§ What needs to be done: Leave out the images and repeat every entry below exactly.

☆ ☆ ☆

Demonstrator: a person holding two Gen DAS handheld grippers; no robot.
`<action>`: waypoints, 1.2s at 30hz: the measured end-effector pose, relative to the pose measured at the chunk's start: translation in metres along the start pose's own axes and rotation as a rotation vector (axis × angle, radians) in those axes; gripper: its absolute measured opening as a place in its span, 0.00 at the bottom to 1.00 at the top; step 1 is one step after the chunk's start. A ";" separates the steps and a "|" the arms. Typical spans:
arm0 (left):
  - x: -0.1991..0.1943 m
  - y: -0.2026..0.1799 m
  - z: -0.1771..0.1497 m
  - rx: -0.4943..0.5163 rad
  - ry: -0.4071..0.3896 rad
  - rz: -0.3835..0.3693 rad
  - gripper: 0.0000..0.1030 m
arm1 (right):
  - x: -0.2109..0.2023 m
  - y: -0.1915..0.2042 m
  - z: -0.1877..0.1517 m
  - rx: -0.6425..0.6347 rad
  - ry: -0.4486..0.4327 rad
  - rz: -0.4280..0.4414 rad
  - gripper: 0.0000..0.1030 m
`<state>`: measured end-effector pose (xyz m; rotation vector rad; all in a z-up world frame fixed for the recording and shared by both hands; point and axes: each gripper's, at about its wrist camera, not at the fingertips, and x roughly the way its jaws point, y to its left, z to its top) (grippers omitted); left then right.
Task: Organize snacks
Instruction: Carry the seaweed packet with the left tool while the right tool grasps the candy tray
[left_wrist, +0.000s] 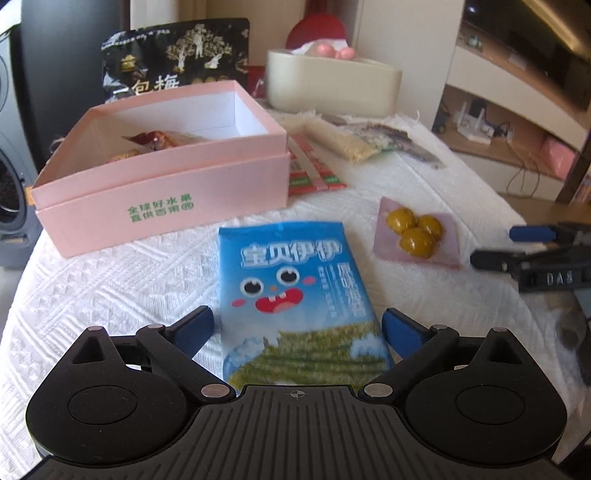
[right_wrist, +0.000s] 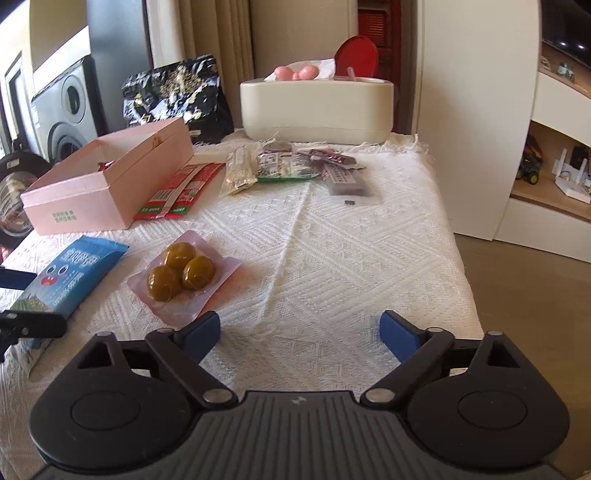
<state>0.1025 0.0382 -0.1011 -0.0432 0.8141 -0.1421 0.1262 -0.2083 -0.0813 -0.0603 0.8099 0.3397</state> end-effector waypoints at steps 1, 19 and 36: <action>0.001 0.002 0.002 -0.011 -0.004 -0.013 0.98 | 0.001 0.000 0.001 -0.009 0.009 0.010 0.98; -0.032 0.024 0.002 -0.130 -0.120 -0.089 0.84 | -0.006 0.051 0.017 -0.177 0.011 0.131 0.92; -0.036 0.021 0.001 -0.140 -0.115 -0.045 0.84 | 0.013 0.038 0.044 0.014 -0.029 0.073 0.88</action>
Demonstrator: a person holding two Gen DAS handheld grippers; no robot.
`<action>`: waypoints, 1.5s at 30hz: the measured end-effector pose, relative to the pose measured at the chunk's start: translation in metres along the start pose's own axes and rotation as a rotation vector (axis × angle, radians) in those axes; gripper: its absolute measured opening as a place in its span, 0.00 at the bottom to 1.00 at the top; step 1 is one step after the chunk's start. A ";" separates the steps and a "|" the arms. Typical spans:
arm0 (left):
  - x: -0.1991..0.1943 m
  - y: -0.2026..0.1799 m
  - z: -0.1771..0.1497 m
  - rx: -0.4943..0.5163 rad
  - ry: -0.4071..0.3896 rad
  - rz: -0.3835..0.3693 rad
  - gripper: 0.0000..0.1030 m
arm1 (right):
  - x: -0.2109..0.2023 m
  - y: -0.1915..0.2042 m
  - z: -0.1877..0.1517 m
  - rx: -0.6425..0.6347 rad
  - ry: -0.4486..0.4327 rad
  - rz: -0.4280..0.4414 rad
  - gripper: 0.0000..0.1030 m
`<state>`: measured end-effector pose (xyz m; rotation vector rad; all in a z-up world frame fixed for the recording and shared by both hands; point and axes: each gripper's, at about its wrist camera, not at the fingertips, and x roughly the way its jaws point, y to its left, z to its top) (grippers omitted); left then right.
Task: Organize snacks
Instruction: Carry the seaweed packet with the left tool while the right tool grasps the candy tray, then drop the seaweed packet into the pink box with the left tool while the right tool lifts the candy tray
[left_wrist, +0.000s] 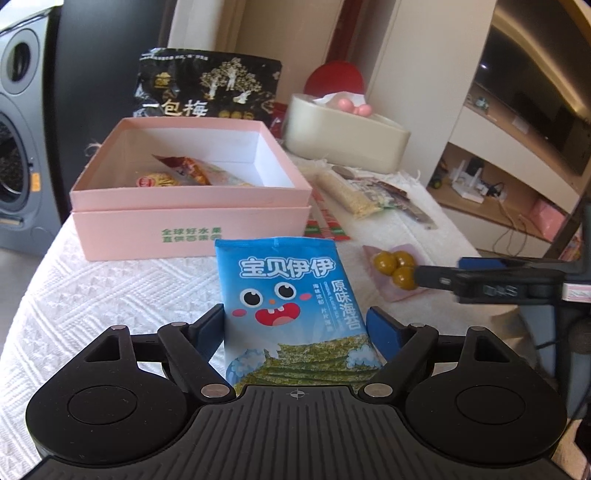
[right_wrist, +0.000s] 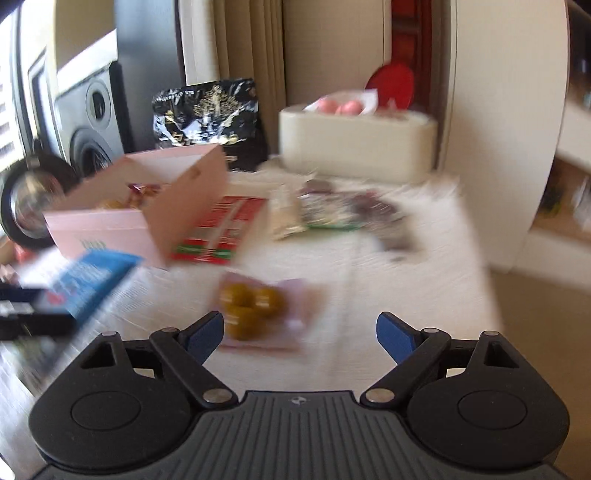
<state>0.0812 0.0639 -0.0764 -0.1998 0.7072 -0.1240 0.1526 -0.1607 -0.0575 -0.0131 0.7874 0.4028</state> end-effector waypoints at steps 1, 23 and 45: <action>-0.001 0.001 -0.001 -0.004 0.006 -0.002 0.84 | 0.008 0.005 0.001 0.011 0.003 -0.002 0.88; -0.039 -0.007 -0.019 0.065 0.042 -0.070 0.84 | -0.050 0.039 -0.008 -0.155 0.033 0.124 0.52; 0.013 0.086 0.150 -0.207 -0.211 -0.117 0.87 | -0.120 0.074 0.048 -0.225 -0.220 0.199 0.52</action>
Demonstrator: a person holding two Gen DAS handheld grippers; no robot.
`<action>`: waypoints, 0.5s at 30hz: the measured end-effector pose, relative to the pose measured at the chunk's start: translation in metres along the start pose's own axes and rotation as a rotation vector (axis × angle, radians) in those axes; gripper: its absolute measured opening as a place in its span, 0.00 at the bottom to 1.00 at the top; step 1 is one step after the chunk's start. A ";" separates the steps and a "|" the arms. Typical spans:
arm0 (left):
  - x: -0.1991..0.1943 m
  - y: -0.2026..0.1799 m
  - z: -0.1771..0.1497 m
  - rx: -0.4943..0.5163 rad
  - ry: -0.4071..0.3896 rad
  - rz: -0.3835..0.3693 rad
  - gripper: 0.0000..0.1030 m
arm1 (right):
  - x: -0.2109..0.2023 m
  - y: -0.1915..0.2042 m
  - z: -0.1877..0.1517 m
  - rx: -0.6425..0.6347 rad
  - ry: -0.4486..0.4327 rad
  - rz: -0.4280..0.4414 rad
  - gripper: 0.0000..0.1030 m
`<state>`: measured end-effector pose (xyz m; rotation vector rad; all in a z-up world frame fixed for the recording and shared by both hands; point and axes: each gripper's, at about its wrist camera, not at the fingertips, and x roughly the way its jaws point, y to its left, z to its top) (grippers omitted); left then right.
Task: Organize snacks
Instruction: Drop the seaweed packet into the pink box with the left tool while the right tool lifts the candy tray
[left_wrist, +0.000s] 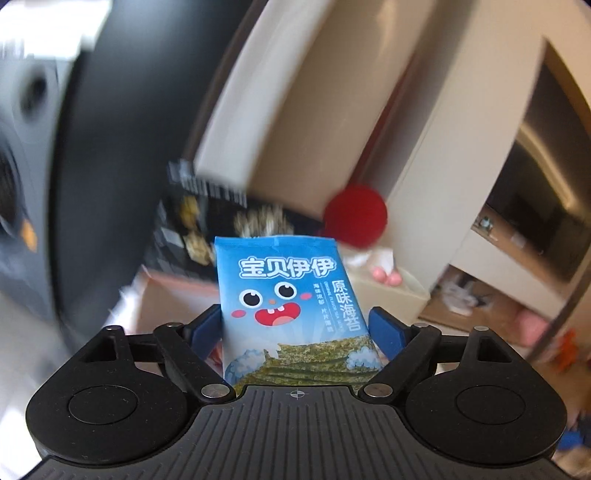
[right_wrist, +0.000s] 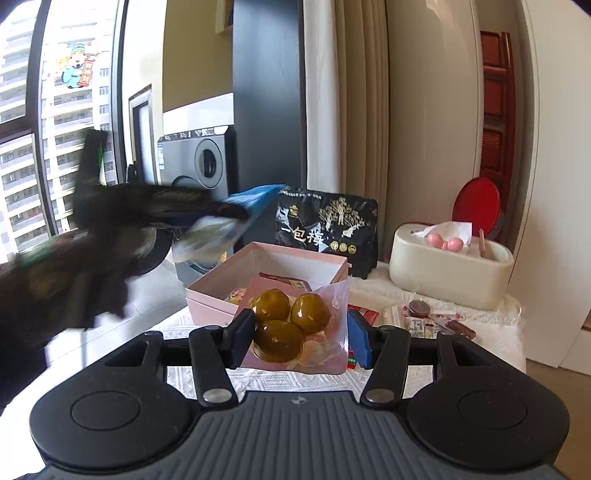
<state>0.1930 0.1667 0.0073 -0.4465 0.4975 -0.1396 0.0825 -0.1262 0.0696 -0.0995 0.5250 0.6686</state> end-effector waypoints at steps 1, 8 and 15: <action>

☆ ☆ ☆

§ Solution for this task:
Demonstrator: a person holding two Gen DAS handheld grippers; no robot.
`<action>`: waypoints, 1.2s at 30hz: the measured end-effector pose, relative to the pose measured at the chunk's start: translation in metres along the start pose's own axes and rotation as a rotation vector (axis × angle, radians) in those axes; gripper: its absolute measured opening as a place in its span, 0.00 at the bottom to 1.00 at the top; step 1 is one step after the chunk's start. A ";" separates the steps and a "|" the arms. Typical spans:
arm0 (left):
  - x: -0.1991..0.1943 m
  - y: -0.2026..0.1799 m
  - z: -0.1771..0.1497 m
  - rx: -0.4943..0.5163 rad
  - ry: -0.4071..0.3896 rad
  - rz: -0.3835..0.3693 rad
  - gripper: 0.0000..0.1030 m
arm1 (right):
  - x: -0.2109..0.2023 m
  - y: -0.1915..0.2042 m
  - z: -0.1877..0.1517 m
  - rx: -0.6425..0.6347 rad
  - ry: -0.4486..0.4327 rad
  - rz: -0.4280..0.4414 rad
  - gripper: 0.0000..0.1030 m
`<state>`: measured end-effector pose (xyz m; rotation vector rad; all in a z-up world frame fixed for the recording and shared by both hands; point and axes: each gripper's, at about its wrist camera, not at the fingertips, and x roughly the way its jaws point, y to its left, z to its top) (grippers omitted); left then right.
Task: Organize snacks
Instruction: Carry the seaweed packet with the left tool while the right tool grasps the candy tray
[left_wrist, +0.000s] 
[right_wrist, +0.000s] 
<state>0.1025 0.0382 -0.1011 -0.0432 0.8141 -0.1421 0.1262 -0.2083 -0.0813 -0.0603 0.8099 0.3397</state> end-effector waypoints at steps 1, 19 and 36: <action>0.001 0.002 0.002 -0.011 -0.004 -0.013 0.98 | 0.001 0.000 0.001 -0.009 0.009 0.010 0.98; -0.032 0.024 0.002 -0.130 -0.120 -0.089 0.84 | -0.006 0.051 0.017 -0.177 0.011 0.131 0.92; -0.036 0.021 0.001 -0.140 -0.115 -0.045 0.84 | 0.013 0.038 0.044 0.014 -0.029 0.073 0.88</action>
Demonstrator: a person holding two Gen DAS handheld grippers; no robot.
`<action>`: waypoints, 1.5s at 30hz: the measured end-effector pose, relative to the pose measured at the chunk's start: translation in metres along the start pose's own axes and rotation as a rotation vector (axis × angle, radians) in those axes; gripper: its absolute measured opening as a place in its span, 0.00 at the bottom to 1.00 at the top; step 1 is one step after the chunk's start. A ";" separates the steps and a "|" the arms. Typical spans:
arm0 (left):
  - x: -0.1991..0.1943 m
  - y: -0.2026..0.1799 m
  - z: -0.1771..0.1497 m
  - rx: -0.4943..0.5163 rad
  - ry: -0.4071..0.3896 rad
  - rz: -0.3835..0.3693 rad
  - gripper: 0.0000..0.1030 m
arm1 (right):
  - x: -0.2109..0.2023 m
  - y: -0.1915..0.2042 m
  - z: -0.1877..0.1517 m
  - rx: -0.6425..0.6347 rad
  - ry: -0.4486..0.4327 rad
  - rz: -0.4280..0.4414 rad
  - gripper: 0.0000..0.1030 m
`<state>`: measured end-effector pose (xyz m; rotation vector rad; all in a z-up world frame fixed for the recording and shared by both hands; point and axes: each gripper's, at about its wrist camera, not at the fingertips, and x roughly the way its jaws point, y to its left, z to its top) (grippers omitted); left then right.
Task: Organize snacks
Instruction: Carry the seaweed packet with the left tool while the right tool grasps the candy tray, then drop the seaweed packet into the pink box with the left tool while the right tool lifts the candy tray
[left_wrist, +0.000s] 
[right_wrist, +0.000s] 
<state>0.0812 0.0639 -0.0764 -0.1998 0.7072 -0.1240 0.1526 -0.1607 -0.0575 -0.0131 0.7874 0.4028</state> end-effector waypoints at steps 1, 23 and 45: <action>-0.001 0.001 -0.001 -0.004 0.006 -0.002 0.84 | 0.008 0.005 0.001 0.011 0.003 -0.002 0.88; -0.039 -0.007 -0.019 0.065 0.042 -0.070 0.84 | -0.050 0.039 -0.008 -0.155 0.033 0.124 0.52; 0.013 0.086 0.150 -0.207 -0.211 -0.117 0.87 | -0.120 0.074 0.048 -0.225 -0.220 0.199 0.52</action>
Demonstrator: a person holding two Gen DAS handheld grippers; no robot.
`<action>`: waypoints, 0.5s at 30hz: the measured end-effector pose, relative to the pose measured at the chunk's start: translation in metres along the start pose's own axes and rotation as a rotation vector (axis × angle, radians) in those axes; gripper: its absolute measured opening as a place in its span, 0.00 at the bottom to 1.00 at the top; step 1 is one step after the chunk's start. A ";" separates the steps and a "|" the arms. Typical spans:
arm0 (left):
  - x: -0.1991..0.1943 m
  - y: -0.2026..0.1799 m
  - z: -0.1771..0.1497 m
  - rx: -0.4943..0.5163 rad
  - ry: -0.4071..0.3896 rad
  - rz: -0.3835..0.3693 rad
  - gripper: 0.0000..0.1030 m
arm1 (right):
  - x: -0.2109..0.2023 m
  - y: -0.1915..0.2042 m
  - z: -0.1877..0.1517 m
  - rx: -0.6425..0.6347 rad
  - ry: -0.4486..0.4327 rad
  - rz: -0.4280..0.4414 rad
  - gripper: 0.0000..0.1030 m
`<state>`: measured end-effector pose (xyz m; rotation vector rad; all in a z-up world frame fixed for the recording and shared by both hands; point and axes: each gripper's, at about its wrist camera, not at the fingertips, and x roughly the way its jaws point, y to its left, z to its top) (grippers omitted); left then right.
Task: Organize snacks
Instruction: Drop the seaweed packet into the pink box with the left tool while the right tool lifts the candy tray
[left_wrist, +0.000s] 
[right_wrist, +0.000s] 
<state>0.1930 0.1667 0.0073 -0.4465 0.4975 -0.1396 0.0825 -0.1262 0.0696 -0.0995 0.5250 0.6686</state> end-effector waypoints at steps 1, 8 and 15: <action>

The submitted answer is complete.